Consoante a cor das nervuras
E se, para variar, cultivasse aipos-dos-pântanos coloridos. A variedade de aipo-dos-pântanos de talos ‘Peppermint Stick’ distingue-se pelos seus talos brancos a verde-claro, com largas estrias cor-de-rosa e verde-escuro. Estas cores originais mantêm-se durante a cozedura, o que certamente surpreenderá os convidados. Além disso, estes talos têm um sabor excelente e quase único, muito fresco e intenso, a hortelã-pimenta.
Outra variedade distingue-se pelos seus talos coloridos: o aipo-dos-pântanos ‘Plein Giant Red’. Nesta variedade, os talos apresentam uma coloração mais ou menos vermelha-escura. Com um sabor único, esta variedade forma uma planta compacta, perfeitamente adaptada a uma colheita no outono. Os pecíolos são muito espessos, com cerca de 5 cm. Consideravelmente menos fibroso do que as variedades brancas, este aipo-dos-pântanos tem um sabor muito aromático, pois os talos não precisam de ser branqueados.
Por fim, a variedade‘Martine’ também produz talos com uma coloração vermelha. Dotada de um hábito muito vigoroso e compacto, revela-se muito decorativa na horta ou mesmo no jardim ornamental. As suas folhas são também extremamente aromáticas.

As variedades ‘Peppermint Stick’ (©La ferme de Sainte-Marthe), ‘Giant Red’ e ‘Martine’
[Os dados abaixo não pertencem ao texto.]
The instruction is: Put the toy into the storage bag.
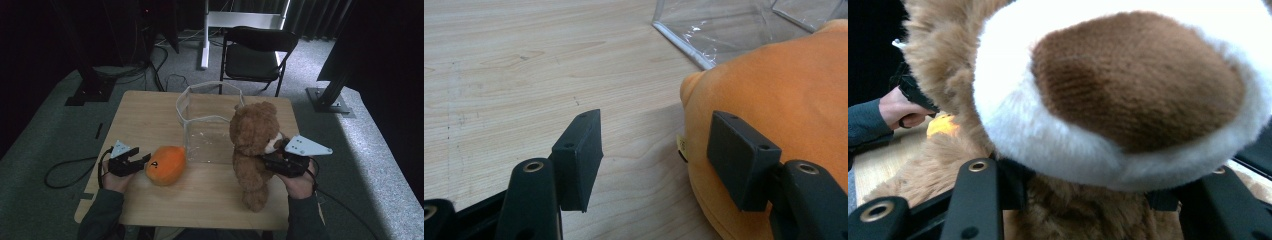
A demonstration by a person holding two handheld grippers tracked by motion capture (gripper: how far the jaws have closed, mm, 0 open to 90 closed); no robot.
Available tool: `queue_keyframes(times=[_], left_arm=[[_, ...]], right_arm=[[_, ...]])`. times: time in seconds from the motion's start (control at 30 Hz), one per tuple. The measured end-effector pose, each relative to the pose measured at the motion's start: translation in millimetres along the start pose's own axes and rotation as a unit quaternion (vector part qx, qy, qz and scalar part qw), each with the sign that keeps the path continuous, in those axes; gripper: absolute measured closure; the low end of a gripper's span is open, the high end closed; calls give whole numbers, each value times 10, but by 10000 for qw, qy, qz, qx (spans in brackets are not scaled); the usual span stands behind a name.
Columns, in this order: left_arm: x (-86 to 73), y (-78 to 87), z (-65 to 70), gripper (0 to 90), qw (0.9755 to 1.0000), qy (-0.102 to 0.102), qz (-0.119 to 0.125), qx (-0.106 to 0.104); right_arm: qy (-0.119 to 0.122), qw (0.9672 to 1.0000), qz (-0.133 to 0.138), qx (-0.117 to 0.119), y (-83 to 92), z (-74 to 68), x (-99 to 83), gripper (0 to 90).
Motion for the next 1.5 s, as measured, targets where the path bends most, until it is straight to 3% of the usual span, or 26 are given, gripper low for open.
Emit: queue_keyframes(times=[1.5], left_arm=[[0, -4, -1, 396, 10000, 7, -1, -12]], right_arm=[[-26, 9991, 184, -374, 188, 219, 135, 470]])
Point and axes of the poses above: each handheld gripper's, and its own axes: y roughly backward along the jaws, x roughly out of its top, z roughly to its right, the point moved 3 cm from there along -y, roughly forward along the jaws, and after that the axes turned 7 degrees about -x, right-handed, at the moved point
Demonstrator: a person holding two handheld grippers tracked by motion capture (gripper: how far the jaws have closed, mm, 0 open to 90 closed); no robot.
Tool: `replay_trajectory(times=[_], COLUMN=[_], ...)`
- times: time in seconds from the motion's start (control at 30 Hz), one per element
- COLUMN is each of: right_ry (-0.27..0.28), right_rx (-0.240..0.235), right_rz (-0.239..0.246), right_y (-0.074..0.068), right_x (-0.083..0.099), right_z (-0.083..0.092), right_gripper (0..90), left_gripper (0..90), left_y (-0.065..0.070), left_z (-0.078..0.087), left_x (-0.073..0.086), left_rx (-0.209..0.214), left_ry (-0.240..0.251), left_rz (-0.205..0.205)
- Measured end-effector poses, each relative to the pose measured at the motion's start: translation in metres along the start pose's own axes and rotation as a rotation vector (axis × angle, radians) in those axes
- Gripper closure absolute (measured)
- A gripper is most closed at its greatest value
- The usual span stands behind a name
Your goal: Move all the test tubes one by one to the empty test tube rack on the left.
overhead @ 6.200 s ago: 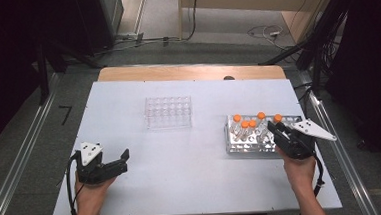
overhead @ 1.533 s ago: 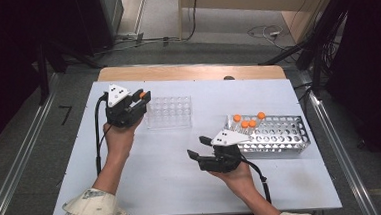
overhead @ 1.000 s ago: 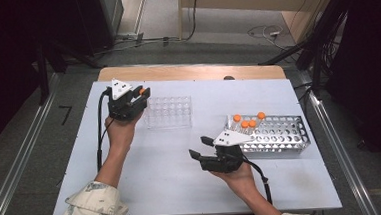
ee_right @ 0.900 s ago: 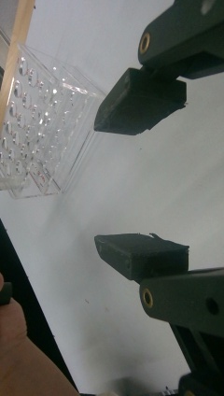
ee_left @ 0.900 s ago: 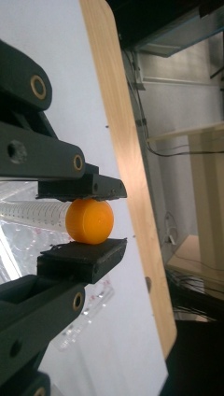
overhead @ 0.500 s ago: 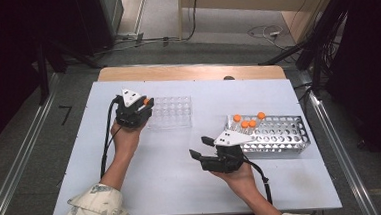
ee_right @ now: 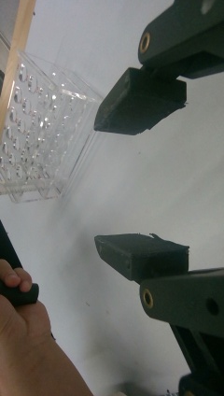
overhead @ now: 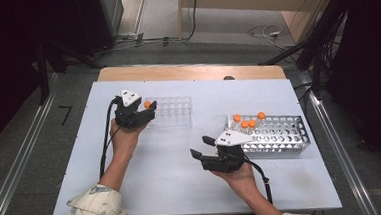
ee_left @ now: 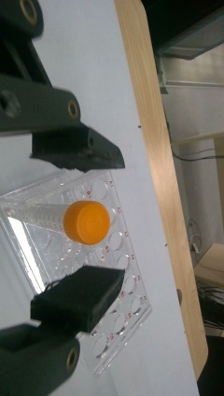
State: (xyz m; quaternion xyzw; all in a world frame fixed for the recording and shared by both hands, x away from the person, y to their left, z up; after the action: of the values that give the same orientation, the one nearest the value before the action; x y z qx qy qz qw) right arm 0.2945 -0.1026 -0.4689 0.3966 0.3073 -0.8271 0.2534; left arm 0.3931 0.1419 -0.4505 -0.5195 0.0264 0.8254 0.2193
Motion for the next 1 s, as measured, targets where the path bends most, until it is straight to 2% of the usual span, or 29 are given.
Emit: replay_trajectory(times=[0.03,0.07,0.1,0.2,0.4,0.5,0.53,0.73,1.0], right_ry=[0.001,0.005,0.005,0.009,0.023,0.029,0.038,0.059,0.112], right_rx=[0.002,0.007,0.007,0.012,0.024,0.027,0.034,0.056,0.086], right_rz=[-0.004,-0.002,-0.002,-0.008,-0.010,-0.006,-0.010,-0.015,-0.033], right_y=[0.000,0.001,0.001,0.003,0.006,0.009,0.011,0.019,0.032], right_x=[0.000,-0.001,-0.001,-0.001,-0.003,-0.004,-0.005,-0.007,-0.016], right_z=[0.001,0.002,0.002,0.004,0.011,0.018,0.024,0.038,0.059], right_gripper=[36.4,36.1,36.1,35.8,34.9,34.2,33.4,31.6,31.4], left_gripper=[35.9,26.1,26.1,24.6,20.0,16.9,16.4,15.4,14.2], left_y=[0.000,0.000,-0.001,-0.002,-0.001,0.000,0.000,0.001,-0.001], left_z=[0.000,0.000,0.001,0.004,0.008,0.011,0.012,0.019,0.020], left_x=[0.000,0.000,0.000,-0.002,-0.003,-0.004,-0.004,-0.008,-0.007], left_rx=[0.001,-0.012,-0.016,0.013,0.030,0.016,0.022,0.026,0.025], left_ry=[-0.003,-0.009,-0.008,0.020,0.009,0.008,0.013,0.036,0.028], left_rz=[0.003,0.014,0.020,0.040,0.043,0.040,0.040,0.049,0.054])
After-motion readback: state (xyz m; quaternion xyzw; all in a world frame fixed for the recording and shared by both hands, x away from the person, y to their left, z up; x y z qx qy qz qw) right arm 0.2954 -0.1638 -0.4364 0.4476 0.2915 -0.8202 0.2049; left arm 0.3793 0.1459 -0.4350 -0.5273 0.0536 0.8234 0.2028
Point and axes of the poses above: each handheld gripper's, and its own axes: z roughly backward along the jaws, x roughly out of its underside, y roughly to its right, the point moved 5 cm from there along -z, roughly forward along the jaws, and after that the axes turned 14 degrees about -z, right-handed, at the moved point
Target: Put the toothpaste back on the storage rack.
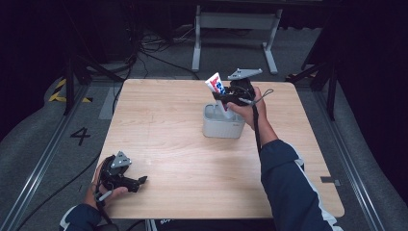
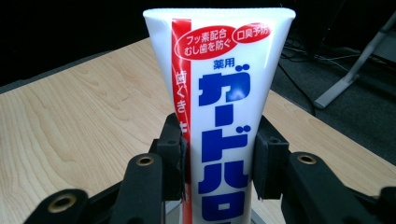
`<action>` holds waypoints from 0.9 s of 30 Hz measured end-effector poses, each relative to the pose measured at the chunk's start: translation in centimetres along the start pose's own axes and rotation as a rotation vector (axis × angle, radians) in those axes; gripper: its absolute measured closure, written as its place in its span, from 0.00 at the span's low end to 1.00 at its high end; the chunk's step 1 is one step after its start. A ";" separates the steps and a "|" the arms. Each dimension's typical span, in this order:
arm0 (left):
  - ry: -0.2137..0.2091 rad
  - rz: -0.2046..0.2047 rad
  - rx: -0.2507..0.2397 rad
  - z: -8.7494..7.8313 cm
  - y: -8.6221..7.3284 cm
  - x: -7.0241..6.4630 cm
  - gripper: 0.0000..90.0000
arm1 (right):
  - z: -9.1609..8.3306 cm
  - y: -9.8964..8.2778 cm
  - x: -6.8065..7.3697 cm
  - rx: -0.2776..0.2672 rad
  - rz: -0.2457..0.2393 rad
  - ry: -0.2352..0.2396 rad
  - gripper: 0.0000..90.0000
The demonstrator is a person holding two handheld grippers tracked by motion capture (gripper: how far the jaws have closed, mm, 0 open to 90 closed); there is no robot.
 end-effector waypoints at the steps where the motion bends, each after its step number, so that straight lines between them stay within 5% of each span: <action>1: 0.000 -0.002 0.000 0.0 0.0 0.0 0.02 | 0.1 0.0 0.0 -0.002 0.006 0.004 0.70; 27: 0.000 0.000 0.001 0.0 0.0 0.0 0.02 | 1.2 -2.7 -0.5 0.042 0.006 -0.001 0.69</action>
Point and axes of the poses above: each handheld gripper's, and its own axes: z roughly forward along the jaws, y roughly out of its top, x roughly to its left, the point moved 5 cm from there along z, roughly forward along the jaws, and after that the axes turned 12 degrees about x, right-handed, at the moved point
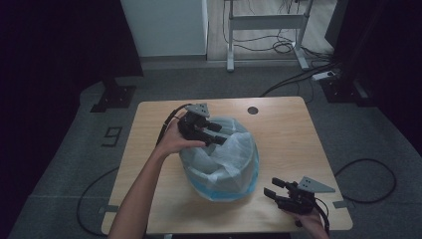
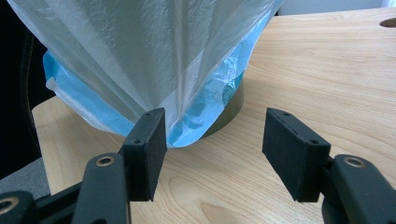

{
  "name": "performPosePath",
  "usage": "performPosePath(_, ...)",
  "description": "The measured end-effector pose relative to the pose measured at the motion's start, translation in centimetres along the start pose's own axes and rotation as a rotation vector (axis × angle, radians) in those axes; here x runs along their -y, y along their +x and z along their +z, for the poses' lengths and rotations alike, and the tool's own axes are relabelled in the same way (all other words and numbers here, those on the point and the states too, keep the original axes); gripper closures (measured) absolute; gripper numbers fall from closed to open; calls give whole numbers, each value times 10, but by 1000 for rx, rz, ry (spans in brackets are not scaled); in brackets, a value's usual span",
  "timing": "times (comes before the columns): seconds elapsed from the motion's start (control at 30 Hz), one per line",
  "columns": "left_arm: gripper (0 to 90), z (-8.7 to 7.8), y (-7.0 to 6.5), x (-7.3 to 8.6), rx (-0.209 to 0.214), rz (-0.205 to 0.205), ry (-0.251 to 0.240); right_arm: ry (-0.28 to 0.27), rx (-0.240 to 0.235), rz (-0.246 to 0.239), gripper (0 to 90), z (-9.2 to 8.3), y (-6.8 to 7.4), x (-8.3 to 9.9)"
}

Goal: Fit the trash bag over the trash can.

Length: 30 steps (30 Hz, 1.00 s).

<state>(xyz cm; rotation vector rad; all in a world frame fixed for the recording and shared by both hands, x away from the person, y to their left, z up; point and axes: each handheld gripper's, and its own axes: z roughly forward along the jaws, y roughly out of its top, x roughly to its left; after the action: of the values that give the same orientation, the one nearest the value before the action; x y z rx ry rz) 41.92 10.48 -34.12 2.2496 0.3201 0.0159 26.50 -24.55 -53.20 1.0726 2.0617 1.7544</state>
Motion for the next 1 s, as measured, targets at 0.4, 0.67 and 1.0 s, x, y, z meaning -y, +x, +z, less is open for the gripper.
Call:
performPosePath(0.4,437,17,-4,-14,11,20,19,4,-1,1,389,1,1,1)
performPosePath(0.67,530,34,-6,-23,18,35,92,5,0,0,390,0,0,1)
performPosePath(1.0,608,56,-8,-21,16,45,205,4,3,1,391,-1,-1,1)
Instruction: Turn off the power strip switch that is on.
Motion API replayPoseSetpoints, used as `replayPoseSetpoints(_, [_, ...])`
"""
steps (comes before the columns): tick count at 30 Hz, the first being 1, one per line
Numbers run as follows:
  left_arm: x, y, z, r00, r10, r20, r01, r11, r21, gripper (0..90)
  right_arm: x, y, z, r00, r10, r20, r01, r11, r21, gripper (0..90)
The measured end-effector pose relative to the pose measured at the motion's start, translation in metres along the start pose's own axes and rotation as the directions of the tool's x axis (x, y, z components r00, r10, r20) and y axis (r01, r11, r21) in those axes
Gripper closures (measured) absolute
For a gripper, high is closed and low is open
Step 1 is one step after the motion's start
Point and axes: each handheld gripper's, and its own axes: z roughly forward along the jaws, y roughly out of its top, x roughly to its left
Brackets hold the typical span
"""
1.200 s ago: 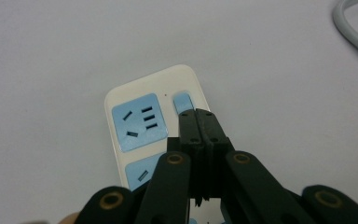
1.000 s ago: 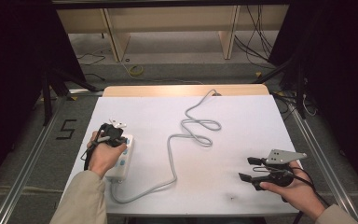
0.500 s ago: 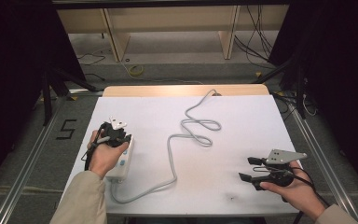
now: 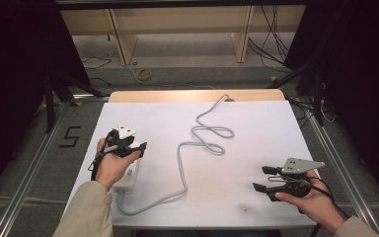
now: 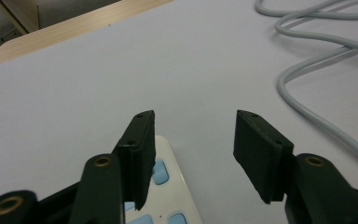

Consoante a sua rusticidade
Os aipos-rábanos e os aipos-dos-pântanos colhem-se antes das primeiras geadas. Contudo, algumas variedades apresentam uma resistência superior ao frio. É o caso da variedade ‘Monarch’, cuja raiz suporta permanecer no solo durante o inverno. Trata-se, de facto, de uma variedade adequada para a colheita e a conservação durante o inverno. Mostra-se claramente mais resistente aos primeiros frios do que as outras variedades. Produz uma raiz densa e volumosa, com radículas bem agrupadas, o que facilita o descasque.
‘Alba’ é também uma variedade de aipo-rábano reconhecida pela sua resistência ao frio. Muito produtiva, esta variedade produz raízes grandes e redondas, cobertas de radículas, com polpa branca, de sabor intenso e delicado, e textura firme e crocante.

As variedades ‘Monarch’ e ‘Alba’
Consoante a sua resistência às doenças
Embora sejam bastante resistentes, os aipos-dos-pântanos podem, ainda assim, ser afetados por algumas doenças, nomeadamente pela ferrugem e pela septoriose. Esta última doença é favorecida por uma humidade elevada, sobretudo em agosto. Algumas variedades são reconhecidas pela sua resistência às doenças. Assim, ‘Alba’ e ‘Monarch’ mostram-se insensíveis à septoriose, enquanto a variedade ‘Goliath’ é mais resistente à ferrugem.